WHAT YOU WILL DO:
Go through the listing and write out each line exactly.

GIVEN DATA:

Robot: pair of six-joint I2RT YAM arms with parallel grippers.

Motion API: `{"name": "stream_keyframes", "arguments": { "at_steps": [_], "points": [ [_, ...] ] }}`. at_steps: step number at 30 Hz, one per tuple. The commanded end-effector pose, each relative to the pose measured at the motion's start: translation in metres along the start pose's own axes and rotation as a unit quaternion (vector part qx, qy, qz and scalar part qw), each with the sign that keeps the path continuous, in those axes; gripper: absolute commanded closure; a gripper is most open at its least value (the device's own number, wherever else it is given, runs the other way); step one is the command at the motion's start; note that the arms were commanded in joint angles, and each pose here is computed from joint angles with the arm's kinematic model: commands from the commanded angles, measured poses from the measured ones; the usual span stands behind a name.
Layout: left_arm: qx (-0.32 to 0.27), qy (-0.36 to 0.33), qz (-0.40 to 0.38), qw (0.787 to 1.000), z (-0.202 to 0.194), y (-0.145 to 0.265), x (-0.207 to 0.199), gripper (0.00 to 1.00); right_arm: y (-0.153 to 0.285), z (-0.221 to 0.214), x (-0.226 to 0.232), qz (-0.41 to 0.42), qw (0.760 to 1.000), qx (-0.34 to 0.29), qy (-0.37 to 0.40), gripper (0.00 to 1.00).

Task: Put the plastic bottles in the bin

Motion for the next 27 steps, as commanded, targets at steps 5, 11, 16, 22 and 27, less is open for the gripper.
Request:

RESPONSE BOX:
Robot: pair of six-joint I2RT YAM arms with parallel grippers.

Motion API: `{"name": "stream_keyframes", "arguments": { "at_steps": [_], "points": [ [_, ...] ] }}`. at_steps: step number at 30 Hz, one per tuple. The commanded end-effector pose, each relative to the pose measured at the motion's start: translation in metres along the start pose's own axes and rotation as a unit quaternion (vector part qx, qy, qz and scalar part qw), each with the sign that keeps the path continuous, in those axes; gripper: absolute commanded closure; a gripper is most open at its least value (the device's own number, wherever else it is given, runs the other way); step one is the command at the motion's start; note that the arms were commanded in joint angles, and each pose here is computed from joint angles with the arm's kinematic model: commands from the commanded angles, measured poses from the measured ones; the usual span stands behind a name.
Layout: left_arm: qx (-0.32 to 0.27), qy (-0.36 to 0.33), qz (-0.40 to 0.38), qw (0.787 to 1.000), z (-0.202 to 0.194), y (-0.145 to 0.265), x (-0.207 to 0.199), gripper (0.00 to 1.00); right_arm: y (-0.153 to 0.285), z (-0.221 to 0.214), x (-0.226 to 0.232), qz (-0.41 to 0.42), qw (0.760 to 1.000), qx (-0.34 to 0.29), qy (-0.37 to 0.40), gripper (0.00 to 1.00).

Task: Put the plastic bottles in the bin

Motion for the next 27 steps, as commanded, targets at steps 5, 11, 16, 22 and 27, less is open for the gripper.
Request:

The exercise has been fully answered.